A Chinese printer manufacturer has reportedly distributed drivers contaminated with malware that steals Bitcoin, according to local reports.

The company, Procolored, is said to have used a USB flash drive to upload the virus-compromised software to a cloud storage service for global download, reports Landian News. In this case, a worm malware and a trojan called Foxif were sent. This episode also adds to a Binance study that exposes critical vulnerabilities in crypto security.

According to MistTrack, the malware diverted 9.3 BTC, just under $1 million at the time of this edition. The Bitcoins were sent to the wallet involved in the attack, as “the official driver provided by this printer loads a backdoor program. It hijacks the wallet address in the user’s clipboard and replaces it with the attacker’s address.”

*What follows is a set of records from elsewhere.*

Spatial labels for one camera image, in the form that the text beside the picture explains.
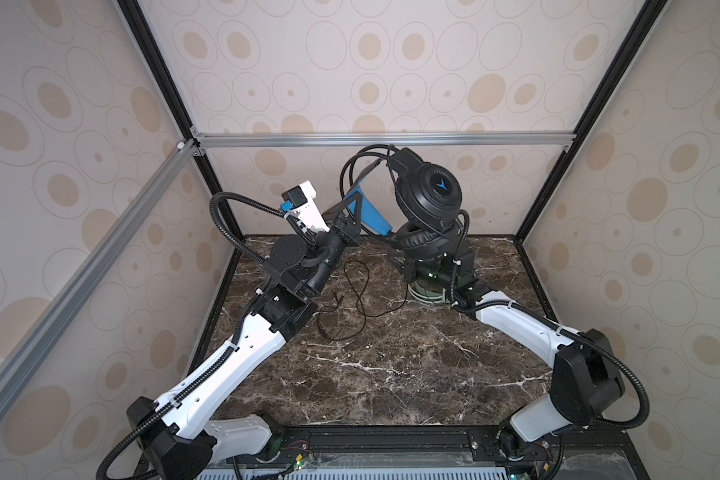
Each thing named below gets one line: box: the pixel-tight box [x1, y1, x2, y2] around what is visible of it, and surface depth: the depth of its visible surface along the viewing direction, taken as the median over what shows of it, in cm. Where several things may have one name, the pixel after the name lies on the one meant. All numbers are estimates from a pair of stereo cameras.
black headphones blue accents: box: [339, 144, 470, 262], surface depth 43 cm
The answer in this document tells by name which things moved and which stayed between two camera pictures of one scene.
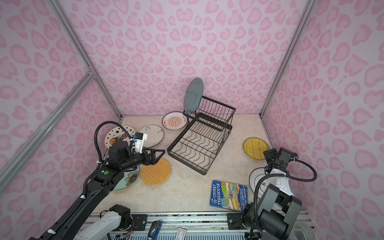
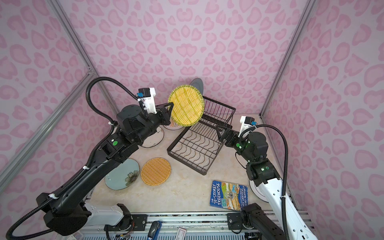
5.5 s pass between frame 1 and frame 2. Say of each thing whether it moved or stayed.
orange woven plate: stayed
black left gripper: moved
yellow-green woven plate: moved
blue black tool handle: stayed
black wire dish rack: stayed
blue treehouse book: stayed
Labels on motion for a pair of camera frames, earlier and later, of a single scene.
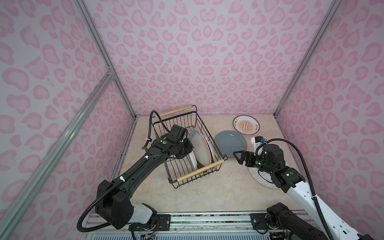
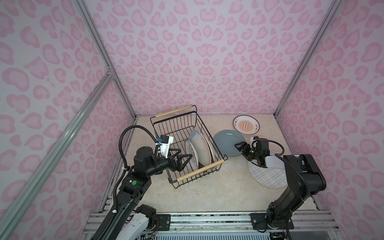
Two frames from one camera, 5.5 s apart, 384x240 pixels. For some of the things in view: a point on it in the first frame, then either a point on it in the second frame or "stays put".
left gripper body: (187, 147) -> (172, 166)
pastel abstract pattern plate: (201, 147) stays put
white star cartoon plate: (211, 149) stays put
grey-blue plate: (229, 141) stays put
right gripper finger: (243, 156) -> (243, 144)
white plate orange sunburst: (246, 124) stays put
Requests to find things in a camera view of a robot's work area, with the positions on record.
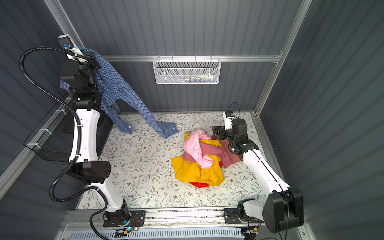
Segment blue checkered shirt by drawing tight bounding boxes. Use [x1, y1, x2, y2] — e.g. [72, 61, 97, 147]
[79, 47, 179, 139]

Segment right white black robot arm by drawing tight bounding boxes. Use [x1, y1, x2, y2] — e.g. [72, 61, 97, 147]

The malware’s action occurs when the user copies the address, which is modified by the virus before sending. In this case, the transfer ends up being made to the wallet involved in the attack.

Company Acknowledges Infection After YouTuber Discovery

Tiansheng Printer acknowledged the infection, stated that it deleted the infected drivers, and checked all files on May 8.

However, the manufacturer’s acknowledgment reportedly came after the insistence of YouTuber Cameron Coward, who discovered the malware. It started when he installed the software of a Procolored UV printer and was alerted by an antivirus.

Coward reported that he notified Tiansheng, which blamed his antivirus. Dissatisfied, the YouTuber said he sought help on a Reddit forum and ended up attracting the attention of security company G-Data.

G-Data’s analysis revealed that the drivers were contaminated with a backdoor called Win32.Backdoor.XRedRAT.A and a cryptocurrency thief based on .NET. In this case designed to swap addresses in the clipboard.

The security company advised users to carefully check the system and scan. If possible, to reinstall the printer driver, which must be obtained by direct contact with Tiansheng technical support.